Blockchain will offer direct use cases in the media and marketing world we work in. Kodak – now famous for being the world-leading photography company that failed to capitalise on the switch to digital cameras – was among the first to jump this time.
It announced a blockchain initiative that it says will help photographers protect their image rights in an era when copyright infringement is more problematic than ever. Some were sceptical, but the company’s stock price tells a different story. It rose 266 per cent within several weeks, slowly falling back but remaining almost double what it was pre-announcement.
The stories we tell
For communications agencies, the impact of blockchain will be most keenly felt in the changes taking place within the brands we serve and the stories we tell as a result. Just as with the internet, Monk talks about blockchain’s coming contribution to the gradual evolution of how companies do business and meet customer expectations, eventually culminating in a disruptive revolution touching almost every aspect of our lives.

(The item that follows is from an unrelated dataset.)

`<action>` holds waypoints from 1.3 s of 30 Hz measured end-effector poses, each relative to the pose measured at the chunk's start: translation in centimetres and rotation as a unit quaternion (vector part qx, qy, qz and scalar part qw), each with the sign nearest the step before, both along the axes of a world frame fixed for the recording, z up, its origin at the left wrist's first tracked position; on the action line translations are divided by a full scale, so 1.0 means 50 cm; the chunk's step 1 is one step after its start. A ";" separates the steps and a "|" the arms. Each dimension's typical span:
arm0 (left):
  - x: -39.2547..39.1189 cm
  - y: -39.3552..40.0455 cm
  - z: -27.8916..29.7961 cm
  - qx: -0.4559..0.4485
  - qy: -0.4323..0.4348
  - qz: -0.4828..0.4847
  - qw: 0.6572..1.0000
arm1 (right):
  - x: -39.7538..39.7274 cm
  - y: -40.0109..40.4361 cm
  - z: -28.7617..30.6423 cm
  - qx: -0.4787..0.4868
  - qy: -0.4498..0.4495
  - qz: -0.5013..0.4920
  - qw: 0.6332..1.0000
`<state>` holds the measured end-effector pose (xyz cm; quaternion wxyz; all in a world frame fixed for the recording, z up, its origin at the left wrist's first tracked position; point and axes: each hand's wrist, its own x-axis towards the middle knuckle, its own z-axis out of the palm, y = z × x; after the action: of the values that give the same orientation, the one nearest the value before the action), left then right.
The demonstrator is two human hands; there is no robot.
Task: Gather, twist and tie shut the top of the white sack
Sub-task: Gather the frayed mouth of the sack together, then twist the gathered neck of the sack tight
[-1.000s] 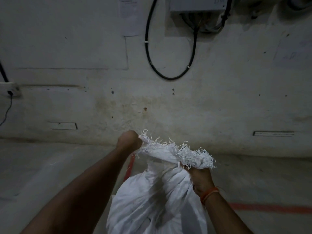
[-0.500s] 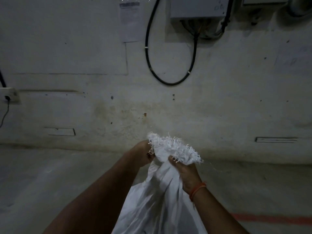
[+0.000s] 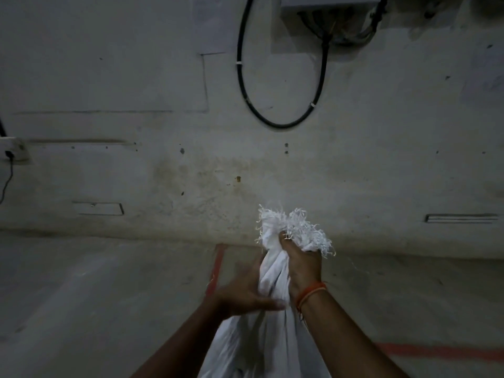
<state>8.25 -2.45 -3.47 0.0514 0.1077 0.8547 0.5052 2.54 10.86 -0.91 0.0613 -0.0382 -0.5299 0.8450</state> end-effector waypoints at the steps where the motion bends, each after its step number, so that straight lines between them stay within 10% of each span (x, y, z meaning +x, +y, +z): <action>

And because it’s applicable across so many industries, it’s not just tech communicators who need to understand the possibilities.

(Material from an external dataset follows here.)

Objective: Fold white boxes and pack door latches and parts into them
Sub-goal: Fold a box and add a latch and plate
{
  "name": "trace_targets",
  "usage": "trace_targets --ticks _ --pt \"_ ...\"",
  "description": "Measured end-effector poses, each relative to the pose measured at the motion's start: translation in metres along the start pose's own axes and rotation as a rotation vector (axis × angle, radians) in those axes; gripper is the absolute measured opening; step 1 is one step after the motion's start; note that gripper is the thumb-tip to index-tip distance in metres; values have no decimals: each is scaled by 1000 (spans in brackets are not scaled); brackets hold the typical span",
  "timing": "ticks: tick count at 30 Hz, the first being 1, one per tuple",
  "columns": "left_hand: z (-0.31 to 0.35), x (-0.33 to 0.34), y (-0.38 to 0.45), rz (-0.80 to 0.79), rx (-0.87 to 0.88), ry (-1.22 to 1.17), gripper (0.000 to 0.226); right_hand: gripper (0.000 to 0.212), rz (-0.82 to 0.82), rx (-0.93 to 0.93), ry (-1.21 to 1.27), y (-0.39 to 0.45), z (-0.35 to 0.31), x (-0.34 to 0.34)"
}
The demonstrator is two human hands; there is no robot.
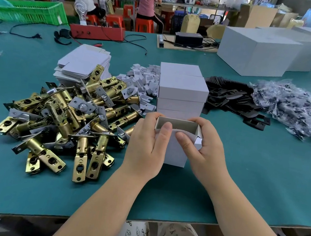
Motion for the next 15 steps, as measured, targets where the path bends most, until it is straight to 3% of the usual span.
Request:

Every company disrupted by blockchain will need to tell a story about why it still has value and deserves to be front of mind. Those on the other side of the equation must convey what’s on offer that their more established competitor doesn’t have.
It’s also worth bearing in mind the broader cultural zeitgeist blockchain is part of, in which technology is democratising processes, shifting power away from large, centralised institutions and dispersing it among the many.
Think of how Airbnb made hotel owners of us all and Uber let anyone with a car make a living from driving around their neighbourhood. Blockchain will reduce costs, increase access and force established players to up their game. As author and academic Rachel Botsman puts it, we now live in an age of ‘distributed trust’ where we look to each other, not old-fashioned institutions, to take care of what matters most.
This is why it’s incumbent on communications companies to get to grips with blockchain. Of course, we’re not going to get stuck in the weeds. Our job is to peer through the technicalities to find the core of what it means for customers and what they care about. Mainstream adoption may well be five to 10 years away but the journey is underway.
So what do we need to know?
- Blockchain is about efficiency and transparency, putting power and information into the hands of the many, not the few. It’s reducing the cost of trust.
- It fits into a broader trend away from centralised powerful institutions to decentralised trust based on mass, networked participation.
- Blockchain is a digital ledger detailing a series of transactions. Each block is a record of a unit of information.
- Its tamper-proof security relies on a process called hashing. Hashing takes a given piece of information – a word, name or whatever you want to make a record of – and turns it into a unique and seemingly random series of letters and numbers. Effectively, a digital fingerprint.
- Blockchain is called blockchain because each new block or record of information (e.g. I sold my house to Dave) takes part of the hash from the previous block and incorporates it into the new hash. In this way, each block contains a record of all previous blocks, helping to ensure the ongoing integrity of the data.
Blockchain may be in its buzzy, confusing infancy – no commercially viable products and services have been launched yet – yet it’s by no means a fad we can afford to ignore. It’s about the change the game for many of our clients and, in turn, for those who tells stories about what makes brands great.